28 Setembro 2021, 05:51

Covid-19: Casos de Síndrome Respiratória Aguda Grave crescem no Brasil devido ao vírus

LUSA Autor
Agência de notícias de Portugal

Brasília, 04 jun 2021 (Lusa) – Treze das 27 unidades federativas do Brasil apresentaram uma tendência de aumento nos casos de Síndrome Respiratória Aguda Grave (SARS), na maioria causados pela Covid-19, entre 23 e 29 de maio, informaram hoje fontes oficiais.


Os dados fazem parte do boletim do InfoGripe, da estatal brasileira Fundação Oswaldo Cruz (Fiocruz), que indica que apenas o Estado de Roraima registou tendência de queda dos casos a longo prazo.


O boletim alerta que, entre os Estados com tendência de estabilidade, muitos ainda estão com valores similares ou até mesmo superiores aos picos observados ao longo de 2020.


“Todas as regiões apresentam indicadores preocupantes, principalmente, os Estados da região sul e centro-oeste.
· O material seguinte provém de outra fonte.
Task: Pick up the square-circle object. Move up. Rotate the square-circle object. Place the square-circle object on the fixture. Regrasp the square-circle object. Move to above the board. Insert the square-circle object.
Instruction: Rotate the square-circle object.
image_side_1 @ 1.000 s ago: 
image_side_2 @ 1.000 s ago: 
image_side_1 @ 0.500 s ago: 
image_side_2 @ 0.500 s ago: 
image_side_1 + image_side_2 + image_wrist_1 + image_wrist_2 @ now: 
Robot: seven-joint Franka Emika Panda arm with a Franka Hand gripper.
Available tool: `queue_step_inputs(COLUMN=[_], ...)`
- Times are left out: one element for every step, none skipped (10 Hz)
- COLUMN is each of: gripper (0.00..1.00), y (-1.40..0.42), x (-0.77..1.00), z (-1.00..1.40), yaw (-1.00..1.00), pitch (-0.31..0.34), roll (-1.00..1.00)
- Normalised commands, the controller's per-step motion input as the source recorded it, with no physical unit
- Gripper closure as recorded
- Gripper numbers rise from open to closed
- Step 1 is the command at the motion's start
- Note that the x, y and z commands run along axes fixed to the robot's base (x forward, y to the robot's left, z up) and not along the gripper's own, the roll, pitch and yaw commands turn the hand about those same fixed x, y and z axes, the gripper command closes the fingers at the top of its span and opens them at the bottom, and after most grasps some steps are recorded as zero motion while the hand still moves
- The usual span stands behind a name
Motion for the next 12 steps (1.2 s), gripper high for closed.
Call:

Cerca de 96% dos casos de SARS são pelo novo coronavírus”, indicou em comunicado a Fiocruz, principal centro de investigação médica da América Latina, vinculada ao Ministério da Saúde brasileiro.


O “Observatório Covid-19” da Fiocruz salienta ainda que, diante da proximidade do inverno no hemisfério sul, o atual cenário da pandemia “pode-se exacerbar, com o surgimento de casos mais graves de Covid-19 e maior ocorrência de outras doenças respiratórias, que também necessitam de camas hospitalares”, num momento em que especialistas preveem uma terceira vaga da pandemia no país nas próximas semanas.


Além dos aumentos, a Fundação alertou para uma estabilização “com altos valores médios diários” de casos e óbitos devido ao novo coronavírus em alguns Estados.


“A maior parte dos estados apresenta a mesma tendência, o que pode ter como consequência o surgimento de milhares de casos graves que irão necessitar cuidados intensivos”, frisou o comunicado.


Os investigadores do “Observatório Covid-19” confirmaram também uma mudança no perfil demográfico da pandemia, que vem registando um aumento expressivo de casos, internações e óbitos nas gerações mais jovens.


“Considerando que as taxas de ocupação de camas dos cuidados intensivos constituem a ‘ponta do iceberg’ e que o Brasil ainda não alcançou uma queda sustentada de casos e óbitos, os investigadores alertam para o facto de que o país está diante de um momento crítico, com riscos reais de agravamento da pandemia nas próximas semanas”, reforça o documento, que destaca ainda a elevada mortalidade materna no país devido à covid-19.


Para que novas crises ou mesmo o colapso do sistema de saúde sejam evitados, os especialistas brasileiros pedem que sejam agilizadas as ações de imunização contra a doença e que sejam mantidas medidas não farmacológicas, como manutenção de “isolamento social, uso de máscaras, higiene das mãos e a não aglomeração”.


O Brasil, um dos países mais afetados pela pandemia em todo o mundo, totaliza 469.388 mortes e 16,8 milhões de casos de infeção pelo novo coronavírus e especialistas preveem uma terceira vaga da doença no país, nas próximas semanas.


Contudo, o Presidente, Jair Bolsonaro, continua a posicionar-se contra as medidas de isolamento social decretadas por governadores e prefeitos para travar a disseminação do vírus.


A pandemia de covid-19 provocou, pelo menos, 3.704.003 mortos no mundo, resultantes de mais de 172 milhões de casos de infeção, segundo um balanço feito pela agência francesa AFP.